However, one of the company’s most essential testing tools is its CT scanner, which provides a non-destructive way of getting an inside look to understand how a battery may have failed. Clarios uses a lot of injection molding parts, so the CT scanner can locate voids in components, which can improve their own manufacturing processes and that of their suppliers, Fuhr said.

“That has been really powerful with our customers because we may be able to go in and find something that historically our competitors would not be able to identify,” Fuhr said.

Clarios has a robust portfolio of battery technologies designed to power virtually every type of passenger, commercial and recreational vehicle, from conventional to fully electric. Its primary customers are global automakers, wholesale distributors, auto retailers and big box stores.

In May 2019, JCI completed its $13.2 billion sale of its power solutions business to Brookfield Business Partners, a Canadian private equity firm, and Caisse de dépôt et placement du Québec, an institutional investor that manages public pension plans in Quebec.

In fiscal 2018, then Power Solutions generated approximately $8 billion in annual revenue and produced about 150 million batteries each year. The company now has 16,000 employees across 50 manufacturing, distribution and recycling locations with 500 employees at its headquarters in Glendale.

The brand of the company was changed throughout the facility overnight to reflect the new name, which former Clarios president Joe Walicki said is “about the idea that our path going forward is clear,” he previously told reporters on a call following the sale.

Clarios’ headquarters remains on the same corporate campus as Johnson Controls and although new security measures have been added to separate the two businesses’ operations, they still share some services, including a gym, a cafeteria and nurses’ station.

Walicki was named president and CEO following the sale, however, he retired in December 2019 after more than three decades with Johnson Controls. Clarios is currently led by Brookfield Business Partners executive John Barkhouse, who is interim CEO and also the board chairman.

The company has yet to replace its CEO, but expects to name a new leader in the coming months, Clarios spokeswoman Kari Pfisterer said.

Leading up to the sale, public equity investors had a difficult time valuing JCI’s Power Solutions business, said Timothy Wojs, Baird general industrial senior research analyst.

“On the one hand, you had a largely replacement-oriented legacy business around lead-acid batteries, where Power Solutions had a market leading position and that provided a fairly nice recurring revenue business,” Wojs said.

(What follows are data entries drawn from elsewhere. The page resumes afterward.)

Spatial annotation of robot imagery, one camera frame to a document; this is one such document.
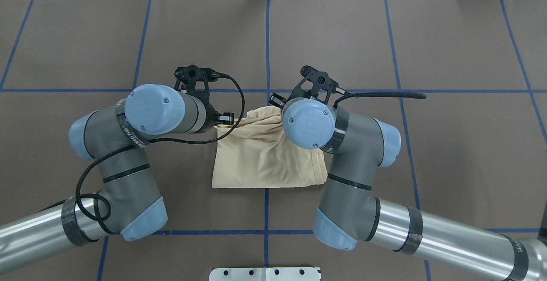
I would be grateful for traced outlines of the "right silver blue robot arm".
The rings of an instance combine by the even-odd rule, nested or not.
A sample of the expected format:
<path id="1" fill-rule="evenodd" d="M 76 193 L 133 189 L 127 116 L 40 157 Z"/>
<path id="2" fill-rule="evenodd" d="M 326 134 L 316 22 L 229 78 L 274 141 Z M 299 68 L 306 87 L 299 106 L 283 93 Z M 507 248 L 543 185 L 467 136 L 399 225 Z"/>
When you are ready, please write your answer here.
<path id="1" fill-rule="evenodd" d="M 366 241 L 400 255 L 441 263 L 491 281 L 544 281 L 546 228 L 537 238 L 516 238 L 381 199 L 373 190 L 380 168 L 391 166 L 402 148 L 399 130 L 376 118 L 349 112 L 349 98 L 426 99 L 422 92 L 351 93 L 328 73 L 311 66 L 288 98 L 273 93 L 285 134 L 298 147 L 332 154 L 317 207 L 313 234 L 343 251 Z"/>

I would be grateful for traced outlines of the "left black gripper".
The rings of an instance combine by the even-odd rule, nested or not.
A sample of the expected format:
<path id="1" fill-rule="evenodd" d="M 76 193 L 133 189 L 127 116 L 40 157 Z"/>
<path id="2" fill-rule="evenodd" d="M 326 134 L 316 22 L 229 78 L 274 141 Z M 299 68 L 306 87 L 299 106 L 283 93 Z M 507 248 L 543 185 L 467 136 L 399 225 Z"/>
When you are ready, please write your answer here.
<path id="1" fill-rule="evenodd" d="M 233 125 L 233 112 L 220 113 L 210 103 L 209 82 L 219 79 L 218 72 L 211 68 L 199 68 L 195 65 L 178 67 L 174 76 L 178 91 L 189 111 L 176 130 L 182 133 L 205 133 L 215 125 Z"/>

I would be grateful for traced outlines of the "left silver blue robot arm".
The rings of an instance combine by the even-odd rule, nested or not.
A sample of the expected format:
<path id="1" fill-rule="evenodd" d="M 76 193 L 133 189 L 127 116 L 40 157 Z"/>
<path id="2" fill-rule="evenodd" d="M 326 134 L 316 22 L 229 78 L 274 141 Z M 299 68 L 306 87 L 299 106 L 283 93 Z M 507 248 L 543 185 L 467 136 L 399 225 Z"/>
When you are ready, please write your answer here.
<path id="1" fill-rule="evenodd" d="M 210 82 L 230 80 L 244 97 L 232 76 L 211 68 L 179 67 L 174 76 L 174 87 L 137 86 L 115 105 L 71 125 L 72 149 L 91 164 L 78 179 L 74 195 L 1 227 L 2 275 L 110 234 L 140 240 L 167 223 L 145 147 L 184 142 L 170 138 L 170 133 L 237 126 L 233 113 L 220 113 L 210 104 Z"/>

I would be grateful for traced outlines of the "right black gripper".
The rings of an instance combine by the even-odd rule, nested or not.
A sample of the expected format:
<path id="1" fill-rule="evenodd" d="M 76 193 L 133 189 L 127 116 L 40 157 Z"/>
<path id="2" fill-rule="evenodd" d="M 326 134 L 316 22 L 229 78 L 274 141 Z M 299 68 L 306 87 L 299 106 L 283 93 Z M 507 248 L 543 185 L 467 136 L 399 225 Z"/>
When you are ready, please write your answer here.
<path id="1" fill-rule="evenodd" d="M 342 89 L 338 82 L 332 80 L 326 72 L 319 71 L 311 66 L 303 66 L 300 69 L 300 74 L 303 80 L 293 88 L 289 98 L 286 99 L 279 94 L 271 94 L 268 104 L 277 108 L 284 108 L 289 101 L 295 98 L 306 98 L 327 105 L 331 94 L 346 96 L 346 90 Z"/>

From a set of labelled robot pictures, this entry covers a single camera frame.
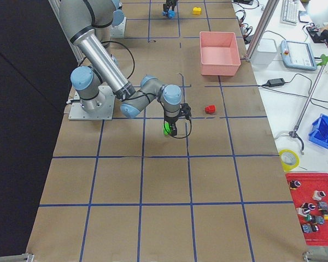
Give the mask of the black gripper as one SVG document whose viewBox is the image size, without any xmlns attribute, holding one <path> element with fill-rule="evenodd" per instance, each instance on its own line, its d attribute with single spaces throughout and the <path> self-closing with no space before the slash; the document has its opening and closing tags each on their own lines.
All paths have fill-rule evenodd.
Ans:
<svg viewBox="0 0 328 262">
<path fill-rule="evenodd" d="M 175 11 L 177 5 L 177 0 L 166 0 L 165 5 L 163 6 L 163 14 L 168 15 L 169 7 L 172 11 Z"/>
<path fill-rule="evenodd" d="M 169 124 L 170 124 L 170 130 L 171 130 L 171 136 L 177 136 L 177 127 L 176 122 L 178 120 L 178 117 L 164 117 L 164 124 L 163 124 L 163 133 L 169 134 Z"/>
</svg>

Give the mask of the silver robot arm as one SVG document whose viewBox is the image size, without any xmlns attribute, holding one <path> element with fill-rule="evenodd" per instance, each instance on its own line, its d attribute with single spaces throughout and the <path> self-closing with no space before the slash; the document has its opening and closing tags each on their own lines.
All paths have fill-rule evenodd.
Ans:
<svg viewBox="0 0 328 262">
<path fill-rule="evenodd" d="M 122 12 L 122 3 L 121 1 L 112 1 L 112 3 L 115 5 L 112 26 L 118 26 L 123 22 L 125 18 L 124 13 Z M 166 0 L 166 2 L 163 4 L 162 15 L 169 19 L 174 18 L 176 5 L 177 0 Z"/>
<path fill-rule="evenodd" d="M 112 56 L 96 36 L 97 29 L 121 23 L 124 19 L 119 1 L 61 1 L 59 18 L 68 40 L 77 46 L 91 62 L 90 67 L 78 67 L 71 73 L 71 82 L 82 100 L 93 100 L 98 95 L 96 80 L 106 82 L 117 99 L 121 112 L 135 118 L 154 99 L 161 103 L 165 127 L 170 136 L 177 136 L 176 121 L 184 115 L 181 89 L 166 85 L 158 78 L 146 75 L 140 89 L 135 90 L 123 75 Z"/>
</svg>

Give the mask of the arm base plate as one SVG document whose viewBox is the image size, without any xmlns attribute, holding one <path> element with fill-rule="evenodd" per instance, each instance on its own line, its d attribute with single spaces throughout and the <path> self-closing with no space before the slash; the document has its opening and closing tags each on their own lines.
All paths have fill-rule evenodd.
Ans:
<svg viewBox="0 0 328 262">
<path fill-rule="evenodd" d="M 111 26 L 110 37 L 111 38 L 124 38 L 125 37 L 125 28 L 126 28 L 126 17 L 124 17 L 121 24 L 119 24 L 117 26 Z"/>
<path fill-rule="evenodd" d="M 107 85 L 100 85 L 95 99 L 82 100 L 77 91 L 74 92 L 68 119 L 70 121 L 111 121 L 113 118 L 115 95 Z"/>
</svg>

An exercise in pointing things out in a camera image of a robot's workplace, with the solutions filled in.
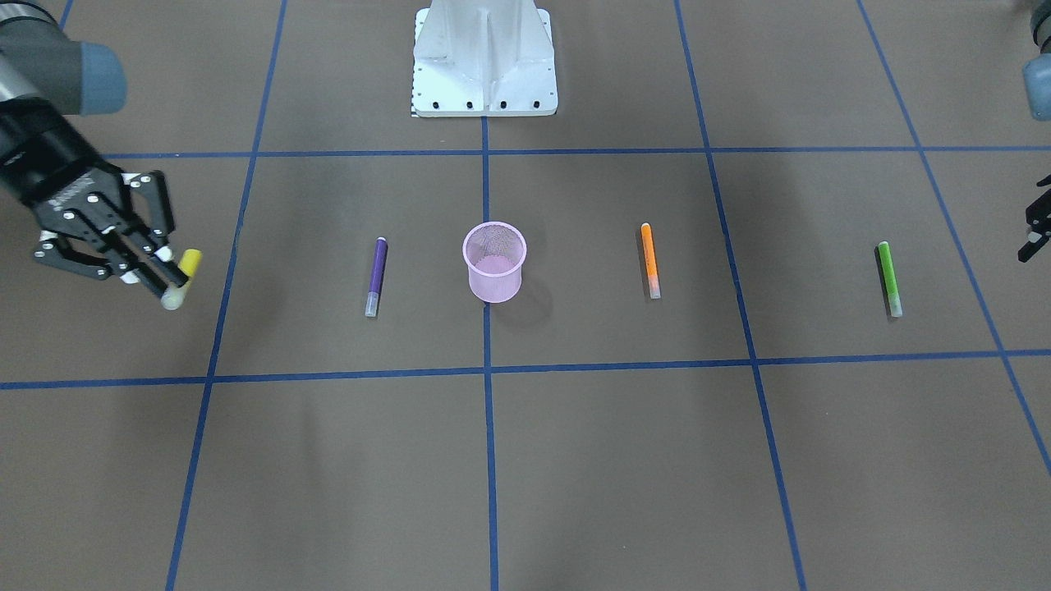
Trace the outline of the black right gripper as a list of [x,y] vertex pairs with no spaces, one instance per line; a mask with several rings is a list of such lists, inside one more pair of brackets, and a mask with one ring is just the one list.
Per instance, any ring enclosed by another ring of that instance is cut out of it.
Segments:
[[[169,240],[176,225],[164,174],[124,172],[63,115],[2,116],[2,188],[50,231],[39,236],[38,263],[99,281],[142,283],[158,298],[189,284]],[[117,236],[131,240],[145,262]],[[102,250],[77,250],[73,238]]]

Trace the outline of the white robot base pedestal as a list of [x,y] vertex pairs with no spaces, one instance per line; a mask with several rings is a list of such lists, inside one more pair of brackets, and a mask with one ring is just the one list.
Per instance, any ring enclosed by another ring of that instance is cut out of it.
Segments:
[[533,1],[432,1],[414,18],[414,117],[558,111],[551,15]]

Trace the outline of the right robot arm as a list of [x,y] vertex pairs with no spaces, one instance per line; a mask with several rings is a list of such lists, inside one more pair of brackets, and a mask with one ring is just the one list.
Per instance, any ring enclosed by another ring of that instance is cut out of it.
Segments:
[[119,277],[160,299],[190,277],[170,247],[168,181],[106,161],[73,116],[119,113],[126,76],[102,44],[75,41],[49,11],[30,1],[2,4],[2,190],[34,213],[34,258],[95,280]]

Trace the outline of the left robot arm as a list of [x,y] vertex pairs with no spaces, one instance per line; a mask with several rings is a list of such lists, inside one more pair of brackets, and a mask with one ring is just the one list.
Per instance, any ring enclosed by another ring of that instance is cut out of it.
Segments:
[[[1040,1],[1030,16],[1030,33],[1039,56],[1022,67],[1030,115],[1039,122],[1050,121],[1050,2]],[[1039,252],[1050,240],[1050,176],[1044,176],[1036,186],[1044,188],[1039,198],[1026,209],[1027,242],[1017,251],[1018,262],[1025,263]]]

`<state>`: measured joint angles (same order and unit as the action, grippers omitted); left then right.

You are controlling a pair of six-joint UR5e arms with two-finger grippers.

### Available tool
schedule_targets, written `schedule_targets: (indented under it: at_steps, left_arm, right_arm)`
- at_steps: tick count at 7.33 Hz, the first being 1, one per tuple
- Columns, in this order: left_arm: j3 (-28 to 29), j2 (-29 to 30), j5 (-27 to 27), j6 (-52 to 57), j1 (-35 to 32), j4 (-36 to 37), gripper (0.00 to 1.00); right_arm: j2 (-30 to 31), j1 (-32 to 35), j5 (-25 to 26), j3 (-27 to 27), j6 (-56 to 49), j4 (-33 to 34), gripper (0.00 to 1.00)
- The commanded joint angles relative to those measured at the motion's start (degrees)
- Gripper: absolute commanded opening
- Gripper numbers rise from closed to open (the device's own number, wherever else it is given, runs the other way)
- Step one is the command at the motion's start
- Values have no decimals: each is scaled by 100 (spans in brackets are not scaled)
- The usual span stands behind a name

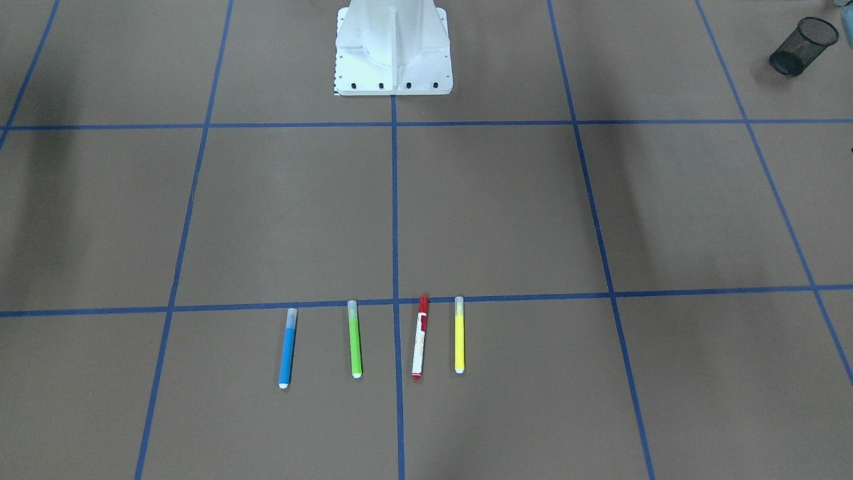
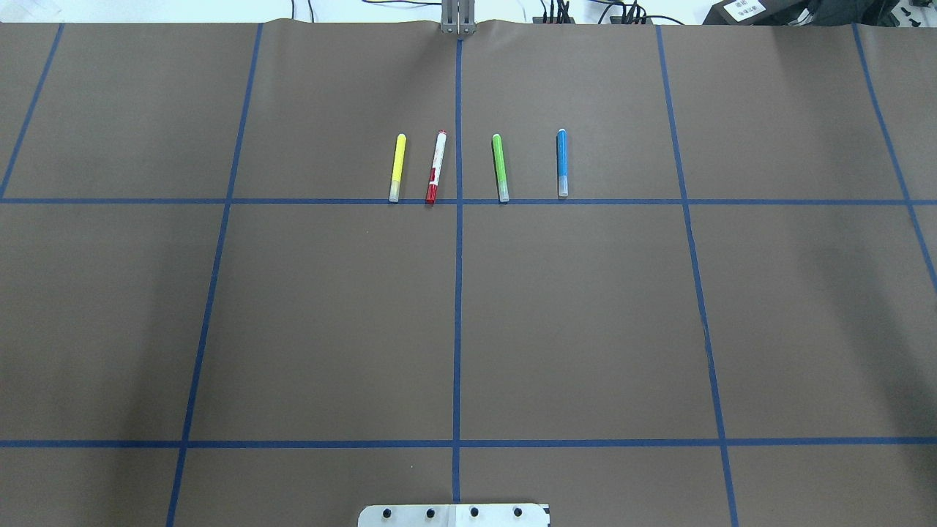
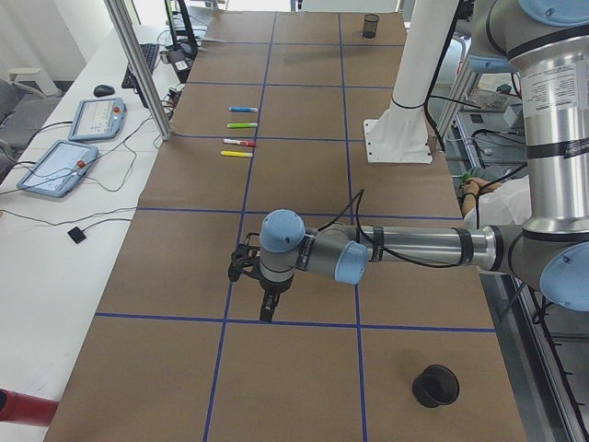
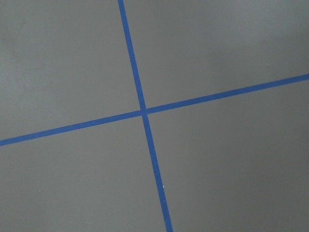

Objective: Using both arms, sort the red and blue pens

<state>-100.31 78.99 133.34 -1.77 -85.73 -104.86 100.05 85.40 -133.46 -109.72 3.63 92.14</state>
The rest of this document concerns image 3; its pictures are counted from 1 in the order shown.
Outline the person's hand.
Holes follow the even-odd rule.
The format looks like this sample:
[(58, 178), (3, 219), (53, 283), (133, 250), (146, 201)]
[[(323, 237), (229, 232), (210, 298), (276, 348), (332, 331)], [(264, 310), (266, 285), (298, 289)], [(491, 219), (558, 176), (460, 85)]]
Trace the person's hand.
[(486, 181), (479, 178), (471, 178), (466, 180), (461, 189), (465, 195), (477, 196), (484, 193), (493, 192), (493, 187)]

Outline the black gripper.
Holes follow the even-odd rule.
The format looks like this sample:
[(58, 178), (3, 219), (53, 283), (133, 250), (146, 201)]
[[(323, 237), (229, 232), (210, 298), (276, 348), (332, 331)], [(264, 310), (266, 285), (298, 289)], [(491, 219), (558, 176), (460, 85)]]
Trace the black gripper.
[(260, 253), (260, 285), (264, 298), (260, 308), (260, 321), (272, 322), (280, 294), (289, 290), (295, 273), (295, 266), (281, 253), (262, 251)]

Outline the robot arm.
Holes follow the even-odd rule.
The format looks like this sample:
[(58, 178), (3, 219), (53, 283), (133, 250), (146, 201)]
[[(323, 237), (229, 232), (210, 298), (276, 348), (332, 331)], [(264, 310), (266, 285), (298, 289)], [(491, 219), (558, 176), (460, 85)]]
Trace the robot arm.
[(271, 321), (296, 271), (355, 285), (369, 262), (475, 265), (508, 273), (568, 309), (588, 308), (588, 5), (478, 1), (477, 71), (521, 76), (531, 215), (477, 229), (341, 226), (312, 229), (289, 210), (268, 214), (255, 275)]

On the other hand, the ongoing transition toward hybrid and electric vehicles, which would require significant investments in new technology, could pose a threat to the legacy business over a longer period of time.

JCI pursued a strategic alternative for the business, ultimately selling it to BBP to focus on its core buildings business, Wojs said.

“It’s fairly consistent with what we’re seeing in the industrial world overall,” Wojs said. “This theme of deconglomeratization, where the sum of a company’s parts winds up being more valuable than the combined company, so it makes sense to split them apart.”

Although BBP manages a relatively diverse array of businesses, it is primarily focused on industrial and business service companies. Through this lens, the acquisition is aligned with the firm’s investment mandate, said Devin Dodge, BMO Capital Markets equity research analyst.

“What makes Clarios a bit unique versus its other investments was the size of the investment and (it) highlights the scale advantage of BBP relative to many other private equity firms,” Dodge said.

Dodge believes a number of factors led BBP to acquire Power Solutions, including its leading global market position, high barriers to entry and steady demand profile given that most if its sales are from the aftermarket.

However, under Johnson Control’s ownership, Power Solutions had fallen short of management’s targeted margin and profitability improvement, Dodge said.

“We suspect that the battery business may not have received the capital and management attention that it required, particularly in U.S. operations,” Dodge said.

Craig Rigby, vice president of technology at Clarios, described the transaction as atypical in terms of private equity acquisitions.

“Based on the results, Clarios was already a strong company,” Rigby said. “This wasn’t a turnaround situation in the sense that a lot of private equity things can be.”

Rigby said the transition has been positive, adding that BBP has given Clarios the freedom to consider how to add value to the company and how it should be run.

“They challenge us in many ways in which we weren’t being challenged before,” Rigby said. “Not only in our execution, but also in the way we think about the nature of the business and stretching into areas that maybe we wouldn’t have before.”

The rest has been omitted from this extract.